Dialogue has been widely used for verbal communication between human 
and robot interaction, such as assistant robot in hospital. However, this robot 
was usually limited by predetermined dialogue, so it will be difficult to 
understand new words for new desired goal. In this paper, we discussed 
conversation in Indonesian on entertainment, motivation, emergency, and 
helping with knowledge growing method. We provided mp3 audio for music, 
fairy tale, comedy request, and motivation. The execution time for this 
request was 3.74 ms on average. In emergency situation, patient able to ask 
robot to call the nurse. Robot will record complaint of pain and inform nurse. 

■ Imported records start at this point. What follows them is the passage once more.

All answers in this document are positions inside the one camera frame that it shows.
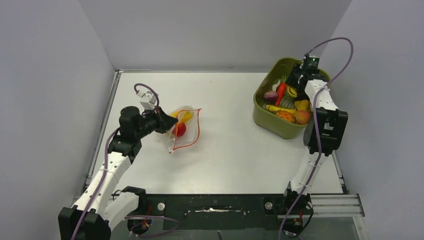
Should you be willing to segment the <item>clear zip top bag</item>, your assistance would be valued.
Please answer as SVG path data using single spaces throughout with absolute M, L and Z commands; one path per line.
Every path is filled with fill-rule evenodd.
M 170 114 L 171 117 L 177 119 L 177 123 L 159 137 L 169 154 L 178 149 L 190 147 L 199 140 L 201 110 L 202 108 L 184 105 Z

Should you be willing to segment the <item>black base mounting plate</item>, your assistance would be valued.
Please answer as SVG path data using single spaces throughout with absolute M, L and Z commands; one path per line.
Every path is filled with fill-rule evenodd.
M 153 219 L 168 230 L 280 230 L 294 237 L 314 215 L 310 194 L 153 194 L 136 190 L 138 206 L 129 213 L 128 229 L 146 236 Z

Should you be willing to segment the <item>aluminium frame rail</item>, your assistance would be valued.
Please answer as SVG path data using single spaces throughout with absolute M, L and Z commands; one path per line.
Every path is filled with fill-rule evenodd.
M 358 194 L 312 194 L 314 217 L 356 218 L 364 217 L 365 211 Z

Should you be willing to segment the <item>purple red onion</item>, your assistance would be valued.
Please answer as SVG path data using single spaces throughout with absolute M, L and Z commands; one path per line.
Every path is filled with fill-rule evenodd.
M 266 102 L 275 102 L 279 98 L 279 94 L 276 91 L 270 90 L 263 94 L 263 99 Z

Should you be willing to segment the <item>orange carrot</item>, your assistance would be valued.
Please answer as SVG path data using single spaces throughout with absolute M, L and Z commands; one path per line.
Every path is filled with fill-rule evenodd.
M 275 101 L 275 106 L 278 107 L 285 95 L 286 89 L 287 89 L 287 84 L 286 84 L 286 80 L 287 77 L 283 76 L 281 79 L 279 79 L 278 81 L 280 81 L 280 85 L 277 89 L 277 93 L 278 93 L 278 99 Z

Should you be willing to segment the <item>small yellow banana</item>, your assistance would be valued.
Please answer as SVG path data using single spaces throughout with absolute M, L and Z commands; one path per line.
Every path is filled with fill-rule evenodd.
M 287 85 L 286 86 L 286 90 L 287 90 L 287 93 L 289 94 L 289 96 L 291 97 L 291 98 L 297 98 L 298 97 L 298 93 L 297 93 L 297 90 L 296 90 L 296 88 L 295 87 L 292 87 L 292 86 L 290 86 L 290 85 Z

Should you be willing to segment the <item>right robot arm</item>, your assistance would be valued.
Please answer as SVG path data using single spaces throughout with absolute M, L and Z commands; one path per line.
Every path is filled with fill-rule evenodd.
M 300 121 L 306 125 L 303 135 L 305 154 L 281 199 L 282 209 L 289 214 L 310 201 L 317 174 L 327 158 L 340 147 L 349 118 L 348 113 L 334 103 L 330 81 L 318 68 L 319 60 L 306 53 L 288 77 L 289 86 L 297 93 L 295 101 L 298 104 L 305 102 L 303 111 L 310 114 L 308 119 Z

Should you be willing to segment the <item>green plastic bin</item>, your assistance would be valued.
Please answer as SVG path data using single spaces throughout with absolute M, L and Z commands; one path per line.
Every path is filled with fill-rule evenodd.
M 264 109 L 264 105 L 275 106 L 275 102 L 265 101 L 263 98 L 263 95 L 265 92 L 271 91 L 272 85 L 277 83 L 278 80 L 280 80 L 283 76 L 286 76 L 288 78 L 294 65 L 298 61 L 302 61 L 302 60 L 303 59 L 297 60 L 291 57 L 279 59 L 275 63 L 275 65 L 272 67 L 272 69 L 267 73 L 266 77 L 261 82 L 261 84 L 259 85 L 259 87 L 257 88 L 256 92 L 253 95 L 254 123 L 282 137 L 283 139 L 289 140 L 289 139 L 296 138 L 301 133 L 301 131 L 307 126 L 307 124 L 299 125 L 297 123 L 294 124 L 294 123 L 288 122 L 285 119 L 277 116 L 276 114 Z M 328 74 L 321 69 L 319 69 L 319 72 L 320 72 L 320 79 L 314 79 L 314 80 L 323 80 L 324 82 L 328 82 L 330 79 Z M 285 109 L 295 109 L 294 102 L 300 101 L 300 100 L 310 101 L 310 113 L 312 117 L 313 116 L 312 114 L 313 98 L 311 96 L 306 95 L 305 89 L 304 89 L 304 94 L 296 98 L 290 97 L 286 90 L 283 96 L 283 99 L 278 107 L 285 108 Z

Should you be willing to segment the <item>red apple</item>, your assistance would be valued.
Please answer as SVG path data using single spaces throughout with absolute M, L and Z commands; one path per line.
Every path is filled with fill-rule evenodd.
M 175 124 L 174 129 L 172 130 L 172 134 L 179 138 L 182 137 L 187 131 L 187 126 L 183 121 L 179 121 Z

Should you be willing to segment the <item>yellow banana bunch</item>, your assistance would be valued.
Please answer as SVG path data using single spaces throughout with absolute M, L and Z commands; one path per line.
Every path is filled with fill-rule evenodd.
M 193 118 L 194 116 L 193 112 L 194 112 L 193 110 L 186 110 L 186 109 L 176 110 L 171 113 L 171 116 L 173 118 L 178 119 L 178 122 L 177 122 L 178 124 L 180 123 L 185 124 Z

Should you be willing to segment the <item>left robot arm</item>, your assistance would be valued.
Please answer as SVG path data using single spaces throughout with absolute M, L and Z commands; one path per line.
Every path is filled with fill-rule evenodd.
M 128 187 L 113 203 L 110 198 L 142 147 L 142 138 L 167 133 L 178 119 L 161 107 L 140 112 L 136 106 L 120 111 L 119 128 L 107 139 L 103 165 L 85 192 L 58 215 L 62 240 L 109 240 L 113 229 L 143 203 L 146 191 Z

From 7 emergency reports, all complaints were successfully saved on 
database. In helping conversation, robot will walk to pick up belongings of 
patient. Once the robot did not understand with patient’s conversation, robot 
will ask until it understands. From asking conversation, knowledge expands 


from 2 to 10, with learning execution from 1405 ms to 3490 ms. SARSA was 
faster towards steady state because of higher cumulative rewards. Q-learning 
and SARSA were achieved desired object within 200 episodes. It concludes 
that reinforcement learning (RL) method to overcome robot knowledge 
limitation in achieving new dialogue goal for patient assistant were achieved.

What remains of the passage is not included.